(What is needed)
What you return should match the entries below exactly, only without the images.

(Saved data entries)
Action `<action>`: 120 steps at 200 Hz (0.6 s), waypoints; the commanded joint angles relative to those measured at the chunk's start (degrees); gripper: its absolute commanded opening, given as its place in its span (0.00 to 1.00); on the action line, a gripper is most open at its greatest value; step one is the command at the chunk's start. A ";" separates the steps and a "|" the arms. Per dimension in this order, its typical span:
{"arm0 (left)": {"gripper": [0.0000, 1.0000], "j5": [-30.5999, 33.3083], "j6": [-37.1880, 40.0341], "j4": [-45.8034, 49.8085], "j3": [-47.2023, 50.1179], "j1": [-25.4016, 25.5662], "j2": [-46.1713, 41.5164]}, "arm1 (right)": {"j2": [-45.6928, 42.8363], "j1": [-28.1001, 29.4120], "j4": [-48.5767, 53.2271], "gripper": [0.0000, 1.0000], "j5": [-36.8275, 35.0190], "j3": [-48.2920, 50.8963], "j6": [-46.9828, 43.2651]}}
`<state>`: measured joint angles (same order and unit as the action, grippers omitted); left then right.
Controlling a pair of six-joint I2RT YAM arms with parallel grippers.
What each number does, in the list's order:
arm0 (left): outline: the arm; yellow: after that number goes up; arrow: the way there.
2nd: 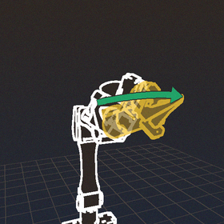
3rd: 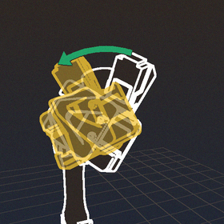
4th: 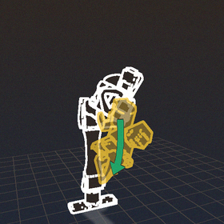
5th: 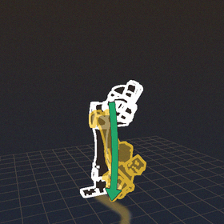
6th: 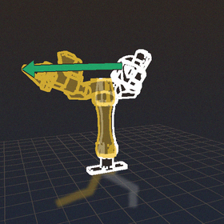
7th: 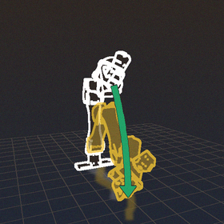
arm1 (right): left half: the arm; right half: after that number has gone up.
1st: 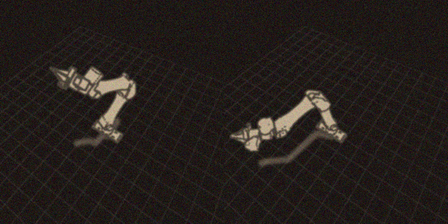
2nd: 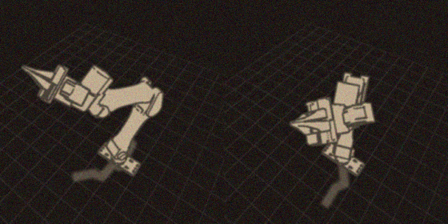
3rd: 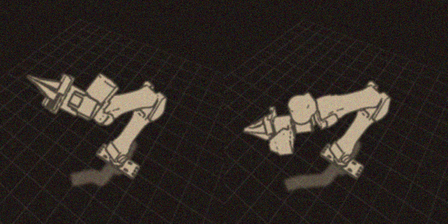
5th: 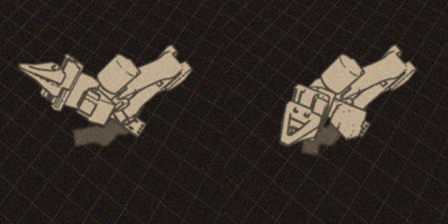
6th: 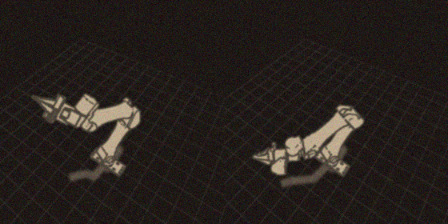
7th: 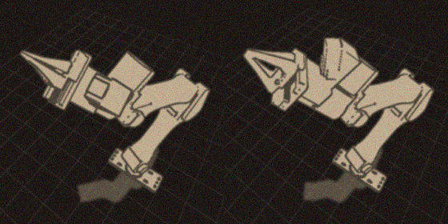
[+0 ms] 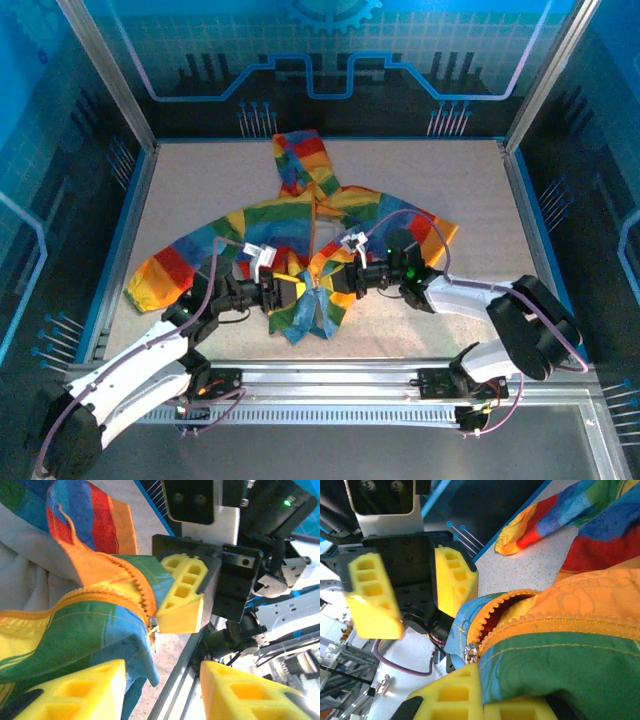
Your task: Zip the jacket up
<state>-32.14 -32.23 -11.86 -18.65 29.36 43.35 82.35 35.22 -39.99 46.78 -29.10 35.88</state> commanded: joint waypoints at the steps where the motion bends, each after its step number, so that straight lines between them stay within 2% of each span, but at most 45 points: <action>1: 0.52 3.20 -0.18 4.06 0.00 -0.18 -3.51 | 2.60 -0.09 -11.49 0.00 -0.47 1.35 4.37; 18: 0.59 7.06 -3.83 6.75 0.26 -0.18 -6.93 | 4.31 -0.07 -14.61 0.00 -0.31 1.86 5.73; 43: 0.59 9.96 -11.33 7.27 1.92 -0.14 -9.55 | 4.71 -0.10 -15.48 0.00 -1.30 2.01 5.63; 76: 0.54 10.68 -20.74 1.50 5.08 1.00 -9.20 | 4.58 -0.07 -14.59 0.00 -1.54 1.64 4.81; 120: 0.51 17.65 -23.86 -8.31 7.93 7.24 -7.04 | 5.52 -0.07 -16.39 0.00 -1.02 1.61 5.92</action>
<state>-19.16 -52.47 -12.25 -11.84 33.89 35.07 86.87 35.22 -52.45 45.65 -27.40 41.01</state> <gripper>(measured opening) 0.517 0.056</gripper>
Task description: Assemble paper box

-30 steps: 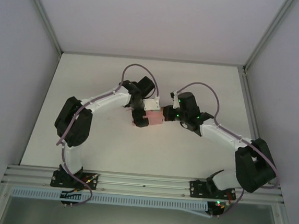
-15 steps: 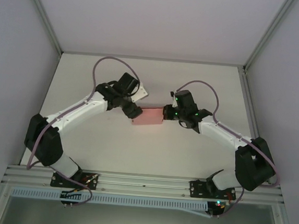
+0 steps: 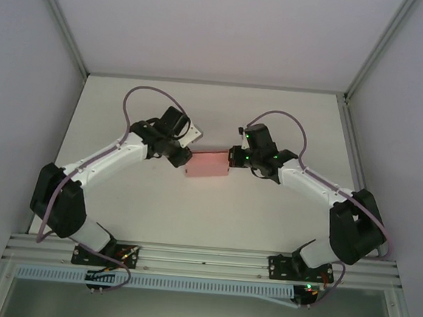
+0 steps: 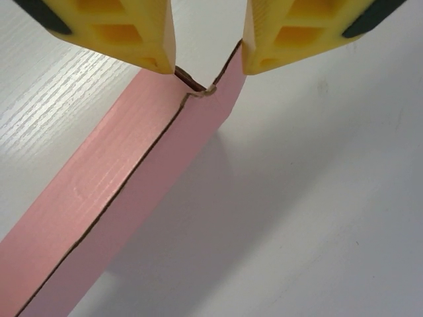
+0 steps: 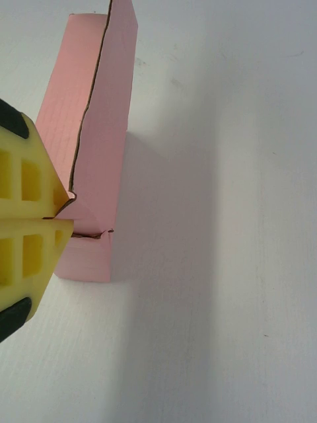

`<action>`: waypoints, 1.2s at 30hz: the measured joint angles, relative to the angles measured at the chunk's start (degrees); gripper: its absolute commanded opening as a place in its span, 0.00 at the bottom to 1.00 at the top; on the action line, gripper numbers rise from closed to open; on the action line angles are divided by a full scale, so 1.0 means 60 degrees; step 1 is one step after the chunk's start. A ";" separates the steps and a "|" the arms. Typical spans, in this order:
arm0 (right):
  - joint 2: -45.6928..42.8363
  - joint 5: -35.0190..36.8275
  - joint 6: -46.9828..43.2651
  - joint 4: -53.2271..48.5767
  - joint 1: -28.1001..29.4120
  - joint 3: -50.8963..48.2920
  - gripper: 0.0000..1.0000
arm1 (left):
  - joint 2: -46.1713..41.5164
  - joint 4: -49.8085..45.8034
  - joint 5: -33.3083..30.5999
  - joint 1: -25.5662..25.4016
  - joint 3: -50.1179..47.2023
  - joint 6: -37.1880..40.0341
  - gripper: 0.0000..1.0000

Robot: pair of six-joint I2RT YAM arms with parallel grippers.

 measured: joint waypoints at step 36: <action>-0.0131 0.2728 0.0681 0.0291 0.1402 -0.0350 0.00 | 0.0998 -0.0517 0.2940 0.1158 0.0699 -0.5446 0.00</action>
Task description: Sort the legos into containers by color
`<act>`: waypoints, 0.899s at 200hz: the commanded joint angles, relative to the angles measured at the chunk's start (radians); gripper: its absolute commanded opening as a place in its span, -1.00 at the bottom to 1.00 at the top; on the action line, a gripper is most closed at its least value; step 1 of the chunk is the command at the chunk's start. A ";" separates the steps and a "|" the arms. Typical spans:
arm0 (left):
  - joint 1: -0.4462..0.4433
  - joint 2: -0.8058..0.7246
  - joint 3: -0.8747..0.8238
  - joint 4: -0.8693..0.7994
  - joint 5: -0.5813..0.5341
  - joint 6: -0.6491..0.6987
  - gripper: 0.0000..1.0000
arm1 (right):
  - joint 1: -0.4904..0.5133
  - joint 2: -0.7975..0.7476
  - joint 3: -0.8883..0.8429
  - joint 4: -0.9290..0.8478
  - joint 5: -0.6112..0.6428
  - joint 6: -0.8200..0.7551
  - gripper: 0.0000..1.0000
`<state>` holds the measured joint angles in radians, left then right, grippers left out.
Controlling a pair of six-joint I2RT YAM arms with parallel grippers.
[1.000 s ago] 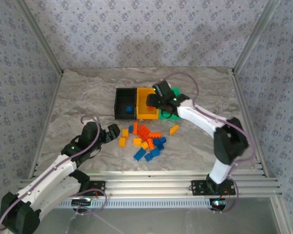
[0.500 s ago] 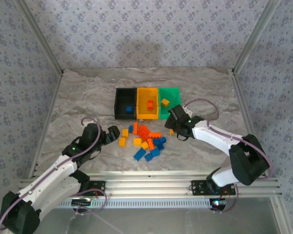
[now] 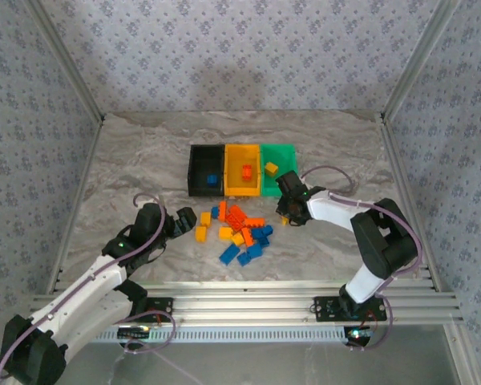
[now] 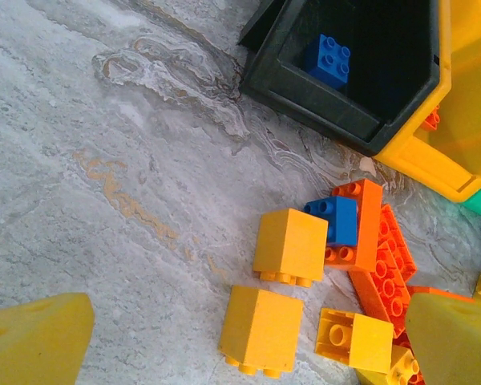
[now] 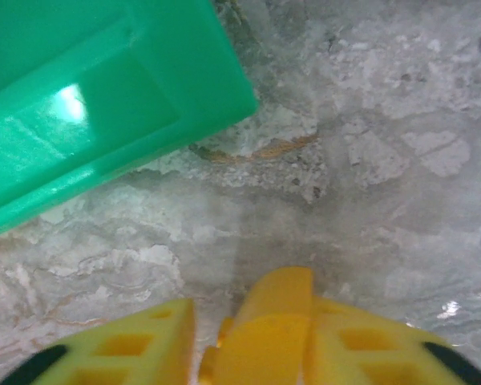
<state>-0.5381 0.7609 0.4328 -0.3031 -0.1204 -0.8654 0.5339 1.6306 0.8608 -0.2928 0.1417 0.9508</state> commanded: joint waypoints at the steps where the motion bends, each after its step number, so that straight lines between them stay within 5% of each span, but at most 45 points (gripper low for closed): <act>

(Response below)
Action `<action>`: 120 steps at 200 Hz (0.6 s), waypoints; the commanded joint angles relative to those measured at the chunk's start (degrees); gripper: its absolute commanded opening, given as its place in its span (0.00 to 1.00); on the action line, a gripper is most open at its greatest value; step one is the command at the chunk's start. A ";" separates the steps and a "|" the arms. Per dimension in this order, its typical span:
{"arm0 (left)": {"gripper": [0.0000, 1.0000], "j5": [-30.5999, 33.3083], "j6": [-37.1880, 40.0341], "j4": [-45.8034, 49.8085], "j3": [-47.2023, 50.1179], "j1": [-25.4016, 25.5662], "j2": [-46.1713, 41.5164]}, "arm1 (right)": {"j2": [-45.6928, 42.8363], "j1": [-28.1001, 29.4120], "j4": [-48.5767, 53.2271], "gripper": [0.0000, 1.0000], "j5": [-36.8275, 35.0190], "j3": [-48.2920, 50.8963], "j6": [-46.9828, 43.2651]}}
`<state>`: measured joint angles (same order and unit as the action, grippers omitted); left then right.
Controlling a pair of six-joint I2RT YAM arms with parallel grippers.
What each number does, in the list's order:
arm0 (left): outline: the arm; yellow: after that number goes up; arrow: the way there.
2nd: 
3rd: 
4th: 
5th: 
6th: 
7th: 
arm1 (right): left half: the arm; right half: after that number has gone up.
1st: 
2nd: 
3rd: 
5th: 
6th: 
7th: 
[+0 ms] 
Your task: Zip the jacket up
<state>-32.14 -32.23 -11.86 -18.65 29.36 43.35 82.35 35.22 -39.99 46.78 -29.10 35.88</state> commanded: joint waypoints at the steps where the motion bends, each after its step number, so that straight lines between them stay within 2% of each span, but at most 45 points: <action>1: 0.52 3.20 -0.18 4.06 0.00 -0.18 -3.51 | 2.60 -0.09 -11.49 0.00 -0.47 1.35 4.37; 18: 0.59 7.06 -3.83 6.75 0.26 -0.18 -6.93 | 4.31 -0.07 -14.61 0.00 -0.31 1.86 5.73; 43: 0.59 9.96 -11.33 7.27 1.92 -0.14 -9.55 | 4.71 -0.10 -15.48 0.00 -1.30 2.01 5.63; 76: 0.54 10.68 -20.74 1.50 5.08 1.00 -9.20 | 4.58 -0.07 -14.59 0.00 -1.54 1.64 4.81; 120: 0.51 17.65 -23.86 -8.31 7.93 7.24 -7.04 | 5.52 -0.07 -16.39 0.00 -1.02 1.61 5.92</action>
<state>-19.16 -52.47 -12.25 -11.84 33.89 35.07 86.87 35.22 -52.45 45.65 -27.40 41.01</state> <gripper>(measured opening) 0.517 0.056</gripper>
Task description: Assemble paper box

-30 steps: 
-15 steps: 
+0 steps: 
+0 steps: 
+0 steps: 

`<action>`: waypoints, 1.2s at 30hz: the measured joint angles, relative to the angles measured at the chunk's start (degrees); gripper: its absolute commanded opening as a place in its span, 0.00 at the bottom to 1.00 at the top; on the action line, gripper numbers rise from closed to open; on the action line angles are divided by a full scale, so 1.0 means 60 degrees; step 1 is one step after the chunk's start. A ";" separates the steps and a "|" the arms. Typical spans, in this order:
arm0 (right):
  - joint 2: -45.6928..42.8363
  - joint 5: -35.0190..36.8275
  - joint 6: -46.9828..43.2651
  - joint 4: -53.2271..48.5767
  - joint 1: -28.1001..29.4120
  - joint 3: -50.8963..48.2920
  - gripper: 0.0000..1.0000
arm1 (left):
  - joint 2: -46.1713..41.5164
  - joint 4: -49.8085..45.8034
  - joint 5: -33.3083..30.5999
  - joint 1: -25.5662..25.4016
  - joint 3: -50.1179..47.2023
  - joint 6: -37.1880..40.0341
  - gripper: 0.0000..1.0000

Robot: pair of six-joint I2RT YAM arms with parallel grippers.

 measured: joint waypoints at step 36: <action>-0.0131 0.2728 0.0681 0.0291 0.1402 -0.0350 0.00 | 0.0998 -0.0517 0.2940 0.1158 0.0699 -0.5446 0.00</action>
Task description: Sort the legos into containers by color
`<act>`: waypoints, 0.899s at 200hz: the commanded joint angles, relative to the angles measured at the chunk's start (radians); gripper: its absolute commanded opening as a place in its span, -1.00 at the bottom to 1.00 at the top; on the action line, a gripper is most closed at its least value; step 1 of the chunk is the command at the chunk's start. A ";" separates the steps and a "|" the arms. Typical spans:
arm0 (left):
  - joint 1: -0.4462..0.4433
  - joint 2: -0.8058..0.7246
  - joint 3: -0.8747..0.8238
  - joint 4: -0.8693..0.7994
  - joint 5: -0.5813..0.5341
  - joint 6: -0.6491..0.6987
  - gripper: 0.0000..1.0000
arm1 (right):
  - joint 1: -0.4904..0.5133
  - joint 2: -0.7975..0.7476
  - joint 3: -0.8883..0.8429
  - joint 4: -0.9290..0.8478
  - joint 5: -0.6112..0.6428
  - joint 6: -0.8200..0.7551
  - gripper: 0.0000..1.0000
`<state>` holds the measured joint angles in radians, left then right, grippers left out.
Controlling a pair of six-joint I2RT YAM arms with parallel grippers.
[1.000 s ago] 
[0.500 s ago] 
[now] 
[now] 
[now] 
<state>-0.5381 0.7609 0.4328 -0.3031 -0.1204 -0.8654 0.5339 1.6306 0.8608 -0.2928 0.1417 0.9508</state> commanded: joint waypoints at the steps where the motion bends, each after its step number, so that straight lines between them stay within 5% of each span, but at most 45 points (gripper low for closed): <act>

Nothing else is required to complete the exercise.